According to the most recent Bloomberg report, Apple will begin producing its own screens in 2024 as it begins to distance itself from Samsung. According to recent reports, Apple will use in-house Wi-Fi and Bluetooth chips, as well as their own 5G modem, by 2025.
According to the report, Apple intends to bring more components in-house and reduce its reliance on technology partners such as Samsung and LG by using its own custom displays on mobile devices as early as 2024.
Apple’s In-house screens by 2024
According to those familiar with the situation, the company intends to begin by replacing the displays on the most expensive Apple Watches before the end of next year. The company plans to incorporate the displays into other products, including the iPhone, and to replace the current OLED (organic light-emitting diode) standard with a micro-LED one.
The changes are part of a larger initiative to shift from third-party to domestically produced parts, giving Apple more control over the appearance and functionality of its devices. The tech giant has stopped using Intel Corp. CPUs in its Mac computers in favour of its own designs and plans to do the same with the iPhones’ primary wireless components.

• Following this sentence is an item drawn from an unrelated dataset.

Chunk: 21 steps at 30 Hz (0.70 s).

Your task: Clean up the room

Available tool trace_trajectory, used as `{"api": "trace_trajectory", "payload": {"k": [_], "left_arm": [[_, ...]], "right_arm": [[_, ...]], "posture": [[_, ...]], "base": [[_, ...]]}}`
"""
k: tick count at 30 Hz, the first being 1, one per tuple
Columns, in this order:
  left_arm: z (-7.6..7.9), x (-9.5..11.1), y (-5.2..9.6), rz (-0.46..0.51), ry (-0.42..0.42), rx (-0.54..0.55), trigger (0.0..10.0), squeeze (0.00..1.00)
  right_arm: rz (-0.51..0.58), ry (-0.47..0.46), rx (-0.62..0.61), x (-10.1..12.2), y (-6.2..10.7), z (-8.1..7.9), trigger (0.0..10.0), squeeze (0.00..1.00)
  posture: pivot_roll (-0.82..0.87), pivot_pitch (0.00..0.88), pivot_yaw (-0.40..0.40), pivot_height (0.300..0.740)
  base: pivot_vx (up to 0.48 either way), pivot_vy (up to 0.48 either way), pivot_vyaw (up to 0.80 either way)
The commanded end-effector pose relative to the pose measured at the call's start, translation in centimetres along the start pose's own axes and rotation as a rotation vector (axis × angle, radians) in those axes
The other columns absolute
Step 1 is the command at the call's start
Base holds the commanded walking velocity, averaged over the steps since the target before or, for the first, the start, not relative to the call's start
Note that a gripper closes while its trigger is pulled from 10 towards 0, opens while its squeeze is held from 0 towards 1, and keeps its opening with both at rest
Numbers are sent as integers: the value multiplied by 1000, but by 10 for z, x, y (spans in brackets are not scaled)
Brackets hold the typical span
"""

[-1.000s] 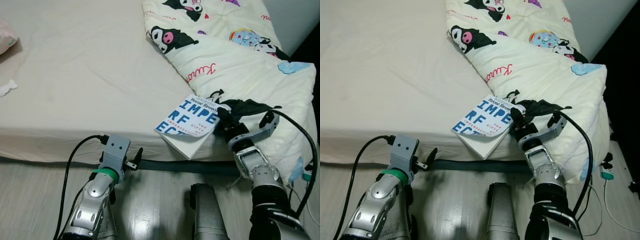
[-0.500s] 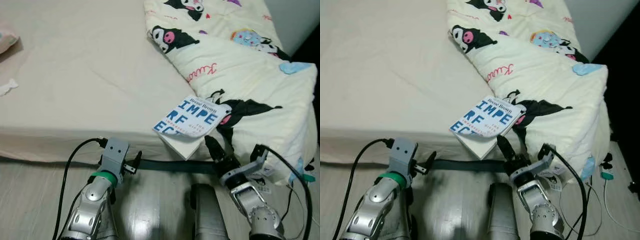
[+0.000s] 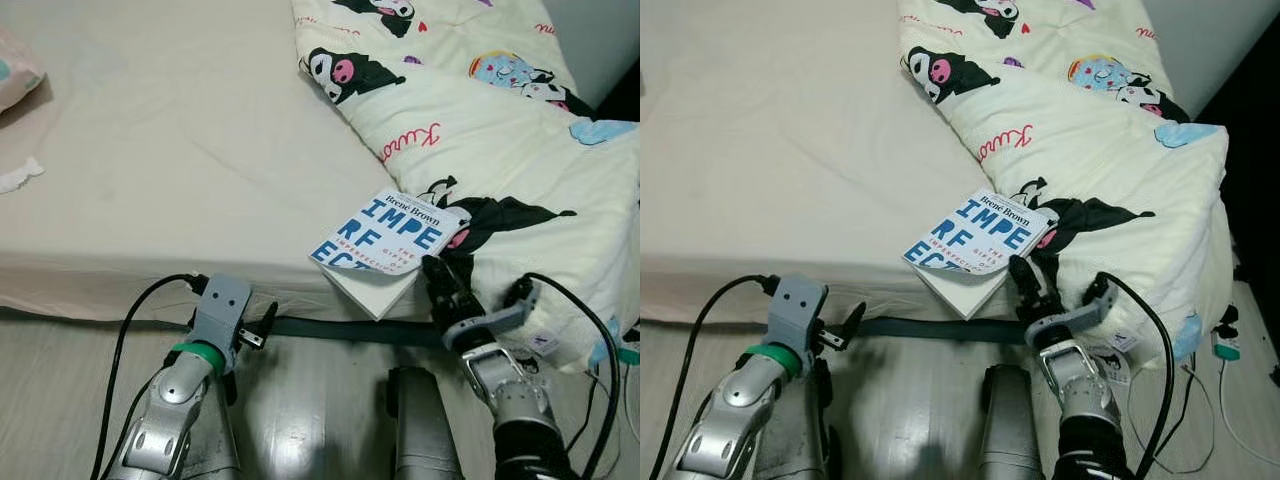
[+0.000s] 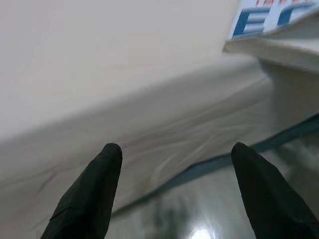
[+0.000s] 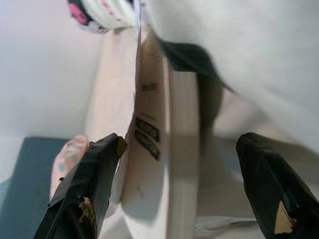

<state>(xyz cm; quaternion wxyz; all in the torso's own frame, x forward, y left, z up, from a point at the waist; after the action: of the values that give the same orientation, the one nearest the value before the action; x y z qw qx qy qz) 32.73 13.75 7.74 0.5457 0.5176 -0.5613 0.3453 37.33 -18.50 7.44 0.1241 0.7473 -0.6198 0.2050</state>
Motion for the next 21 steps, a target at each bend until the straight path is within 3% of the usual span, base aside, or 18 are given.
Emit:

Furthermore, by producing the screens in-house, Apple may be able to better tailor its products and maintain a tighter grip on its supply chain in the long run. The project is overseen by Wei Chen, who oversees Apple’s display technology group within Johny Srouji’s Hardware Technologies division. Apple has begun testing microLED displays with an update to its new premium sports watch, the Apple Watch Ultra.

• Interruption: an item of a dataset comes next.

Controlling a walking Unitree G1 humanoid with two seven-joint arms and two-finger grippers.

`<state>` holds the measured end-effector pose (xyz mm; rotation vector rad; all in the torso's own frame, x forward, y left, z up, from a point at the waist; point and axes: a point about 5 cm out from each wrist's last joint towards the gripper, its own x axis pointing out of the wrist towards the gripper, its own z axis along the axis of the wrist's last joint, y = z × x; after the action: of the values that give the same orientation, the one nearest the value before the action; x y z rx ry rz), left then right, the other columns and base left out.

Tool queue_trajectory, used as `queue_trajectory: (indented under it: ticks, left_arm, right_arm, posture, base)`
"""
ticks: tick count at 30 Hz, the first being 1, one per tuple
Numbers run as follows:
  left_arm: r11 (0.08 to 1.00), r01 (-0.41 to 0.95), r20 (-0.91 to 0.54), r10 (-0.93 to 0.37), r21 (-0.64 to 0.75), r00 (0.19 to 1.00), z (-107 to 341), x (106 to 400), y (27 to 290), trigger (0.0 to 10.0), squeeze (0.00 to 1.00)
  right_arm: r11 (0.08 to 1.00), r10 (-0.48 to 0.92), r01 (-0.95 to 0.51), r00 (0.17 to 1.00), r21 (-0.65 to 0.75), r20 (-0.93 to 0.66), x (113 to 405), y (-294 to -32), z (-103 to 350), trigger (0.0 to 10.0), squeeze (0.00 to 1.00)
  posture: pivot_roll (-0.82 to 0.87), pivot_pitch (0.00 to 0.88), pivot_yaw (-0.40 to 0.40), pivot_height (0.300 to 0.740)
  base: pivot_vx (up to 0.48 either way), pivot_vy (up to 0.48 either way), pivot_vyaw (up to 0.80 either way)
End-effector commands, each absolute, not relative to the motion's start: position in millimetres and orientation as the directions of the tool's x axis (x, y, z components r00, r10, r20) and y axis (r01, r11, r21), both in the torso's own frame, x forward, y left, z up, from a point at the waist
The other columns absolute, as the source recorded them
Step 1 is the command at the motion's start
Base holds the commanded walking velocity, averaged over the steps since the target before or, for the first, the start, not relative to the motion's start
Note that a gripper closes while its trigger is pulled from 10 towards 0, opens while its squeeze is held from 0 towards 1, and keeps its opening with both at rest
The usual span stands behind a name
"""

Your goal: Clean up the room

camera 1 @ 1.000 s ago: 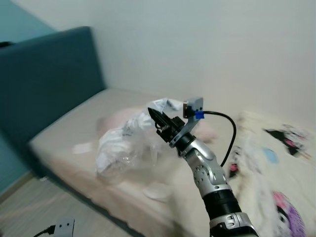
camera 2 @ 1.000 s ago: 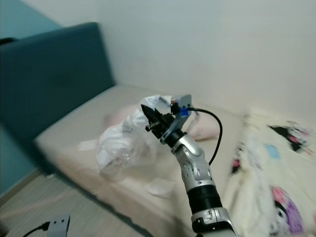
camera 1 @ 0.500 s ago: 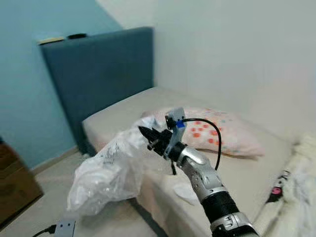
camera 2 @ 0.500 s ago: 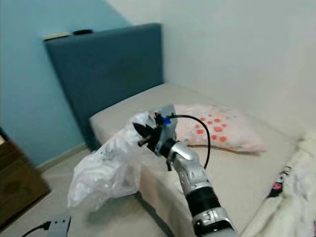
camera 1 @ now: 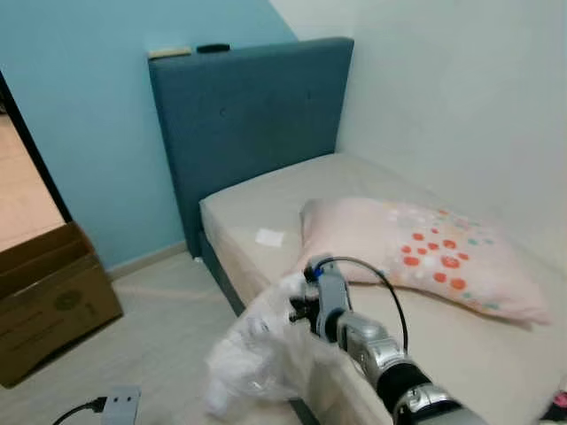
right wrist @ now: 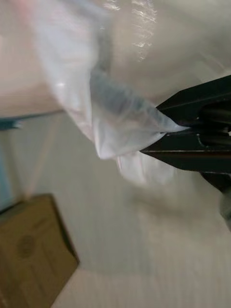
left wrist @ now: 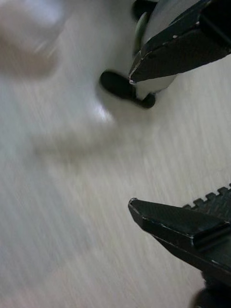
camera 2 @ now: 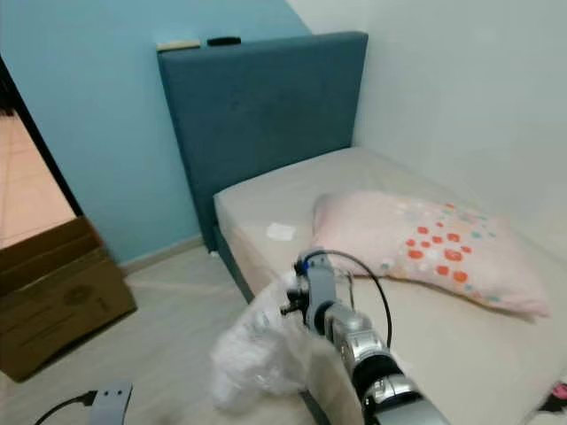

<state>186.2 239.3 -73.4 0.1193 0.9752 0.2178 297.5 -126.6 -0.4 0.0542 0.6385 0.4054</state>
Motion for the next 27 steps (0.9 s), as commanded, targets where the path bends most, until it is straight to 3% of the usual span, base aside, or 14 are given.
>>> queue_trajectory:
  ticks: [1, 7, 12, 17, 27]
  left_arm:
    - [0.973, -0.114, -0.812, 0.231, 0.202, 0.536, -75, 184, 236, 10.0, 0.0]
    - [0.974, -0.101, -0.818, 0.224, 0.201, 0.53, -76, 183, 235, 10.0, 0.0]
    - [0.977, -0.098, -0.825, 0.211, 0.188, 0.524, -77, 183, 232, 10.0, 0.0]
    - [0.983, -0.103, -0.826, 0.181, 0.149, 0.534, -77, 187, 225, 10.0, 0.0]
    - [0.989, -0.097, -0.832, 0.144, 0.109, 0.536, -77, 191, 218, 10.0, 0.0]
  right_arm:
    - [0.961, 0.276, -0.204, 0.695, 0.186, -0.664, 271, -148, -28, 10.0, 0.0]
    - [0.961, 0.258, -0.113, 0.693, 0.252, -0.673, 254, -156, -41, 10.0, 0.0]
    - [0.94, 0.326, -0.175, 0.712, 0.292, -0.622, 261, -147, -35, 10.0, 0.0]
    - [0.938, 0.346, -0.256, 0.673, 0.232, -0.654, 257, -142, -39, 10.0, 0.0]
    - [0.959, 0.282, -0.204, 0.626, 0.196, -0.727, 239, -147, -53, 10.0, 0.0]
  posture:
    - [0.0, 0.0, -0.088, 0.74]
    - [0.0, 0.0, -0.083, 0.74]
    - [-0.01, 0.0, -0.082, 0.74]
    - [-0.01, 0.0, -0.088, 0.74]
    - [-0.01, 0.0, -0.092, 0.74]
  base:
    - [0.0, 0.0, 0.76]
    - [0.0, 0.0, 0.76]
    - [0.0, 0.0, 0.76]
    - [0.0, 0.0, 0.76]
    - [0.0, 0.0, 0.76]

According to the article, the microLED panels will be Apple’s first entirely in-house screens. The company currently sources screens from a variety of manufacturers, including Japan Display Inc., Sharp Corp., and BOE Technology Group, in addition to Samsung and LG.
According to Bloomberg data, Apple currently contributes 36% of LG Display’s revenue. Despite competing with Apple in the smartphone industry and acting as a supplier, Samsung receives approximately 6.6% of its sales from the creator of the iPhone.

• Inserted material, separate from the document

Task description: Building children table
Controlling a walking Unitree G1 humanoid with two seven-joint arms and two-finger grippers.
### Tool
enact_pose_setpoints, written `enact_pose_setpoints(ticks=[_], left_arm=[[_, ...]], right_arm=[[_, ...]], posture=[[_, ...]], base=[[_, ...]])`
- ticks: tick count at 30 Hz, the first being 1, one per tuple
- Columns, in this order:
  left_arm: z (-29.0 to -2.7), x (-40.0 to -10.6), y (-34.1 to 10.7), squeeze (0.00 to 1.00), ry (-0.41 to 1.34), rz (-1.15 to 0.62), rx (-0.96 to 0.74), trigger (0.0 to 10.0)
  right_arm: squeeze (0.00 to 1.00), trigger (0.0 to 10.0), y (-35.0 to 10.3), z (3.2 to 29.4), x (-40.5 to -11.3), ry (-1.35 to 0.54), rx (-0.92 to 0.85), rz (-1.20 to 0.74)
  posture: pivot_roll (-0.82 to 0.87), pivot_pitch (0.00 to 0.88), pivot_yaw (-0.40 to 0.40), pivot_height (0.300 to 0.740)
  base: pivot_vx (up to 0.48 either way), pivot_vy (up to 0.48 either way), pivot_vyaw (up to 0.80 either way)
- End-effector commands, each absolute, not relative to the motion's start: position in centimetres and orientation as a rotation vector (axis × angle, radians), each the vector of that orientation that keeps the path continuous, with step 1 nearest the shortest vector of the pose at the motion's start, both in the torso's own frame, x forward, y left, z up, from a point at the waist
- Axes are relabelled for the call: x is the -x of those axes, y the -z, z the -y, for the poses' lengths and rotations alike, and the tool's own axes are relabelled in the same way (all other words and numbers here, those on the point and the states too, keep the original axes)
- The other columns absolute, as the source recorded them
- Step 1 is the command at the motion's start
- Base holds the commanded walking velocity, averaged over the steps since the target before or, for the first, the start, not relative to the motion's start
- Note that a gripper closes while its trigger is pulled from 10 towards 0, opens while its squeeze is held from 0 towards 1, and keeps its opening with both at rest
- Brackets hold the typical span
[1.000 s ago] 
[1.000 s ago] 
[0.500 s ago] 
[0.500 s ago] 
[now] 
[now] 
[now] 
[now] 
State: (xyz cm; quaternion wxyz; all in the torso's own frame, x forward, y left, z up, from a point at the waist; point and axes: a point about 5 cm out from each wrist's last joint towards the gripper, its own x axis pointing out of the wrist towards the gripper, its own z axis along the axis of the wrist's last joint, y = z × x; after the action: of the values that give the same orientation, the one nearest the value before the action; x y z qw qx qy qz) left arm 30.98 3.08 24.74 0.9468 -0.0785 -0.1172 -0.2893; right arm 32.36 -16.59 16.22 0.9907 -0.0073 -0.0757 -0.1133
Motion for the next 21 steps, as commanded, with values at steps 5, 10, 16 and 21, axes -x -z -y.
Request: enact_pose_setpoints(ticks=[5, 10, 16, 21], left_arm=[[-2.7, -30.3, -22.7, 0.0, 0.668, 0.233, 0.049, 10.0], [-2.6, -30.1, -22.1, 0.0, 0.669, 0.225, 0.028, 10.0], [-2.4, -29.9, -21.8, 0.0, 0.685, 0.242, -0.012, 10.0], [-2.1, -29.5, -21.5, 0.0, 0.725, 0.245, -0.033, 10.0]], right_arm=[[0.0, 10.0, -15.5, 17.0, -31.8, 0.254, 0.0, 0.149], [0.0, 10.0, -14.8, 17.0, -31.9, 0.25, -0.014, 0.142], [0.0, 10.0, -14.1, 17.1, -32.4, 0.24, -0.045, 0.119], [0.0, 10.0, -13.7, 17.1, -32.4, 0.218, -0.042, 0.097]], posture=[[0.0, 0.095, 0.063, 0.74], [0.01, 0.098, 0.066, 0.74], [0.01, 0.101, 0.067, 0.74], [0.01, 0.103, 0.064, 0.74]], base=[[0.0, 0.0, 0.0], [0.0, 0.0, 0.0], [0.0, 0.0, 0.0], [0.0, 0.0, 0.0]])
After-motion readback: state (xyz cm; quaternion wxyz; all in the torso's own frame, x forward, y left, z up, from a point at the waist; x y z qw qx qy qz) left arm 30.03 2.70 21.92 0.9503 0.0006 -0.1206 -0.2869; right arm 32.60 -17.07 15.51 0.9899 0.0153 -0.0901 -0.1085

Apple had set a goal of converting to microLED screens by 2020, and work on T159, the project’s codename, began to pick up steam in 2018. However, many participants in the project claimed that the project was halted due to exorbitant costs and technical difficulties.
Apple had planned to incorporate the technology into large displays, but due to safety concerns, the company decided to prioritise its watch, which has a screen size of around 2 inches, as its first mobile device.
Despite having designed the new displays and their manufacturing process, Apple will most likely outsource mass production to a third party. According to some project participants, Apple’s 2024 goal could be pushed back to 2025. As stated in the article, the company may simply provide a small number of new devices to ease the transition.
Apple Display research and shift to microLED
Apple has so far invested several billion dollars in the project, which is regarded internally as one of the company’s most important projects, in addition to its efforts to produce an electric car, a mixed-reality headset, and important health features for its watches. During fiscal year 2022, the company will invest approximately $26 billion in R&D.
The company has also customised the displays for its future headset, which will use technology similar to the microLED screens coming to the Apple Watch. Apple plans to introduce OLED technology to the iPad Pro in 2024, but it will be some time before the iPhone switches to microLED.
The transition to microLED has long been anticipated by Apple. The effort began in 2014, when Apple acquired LuxVue, the inventor of microLED technology.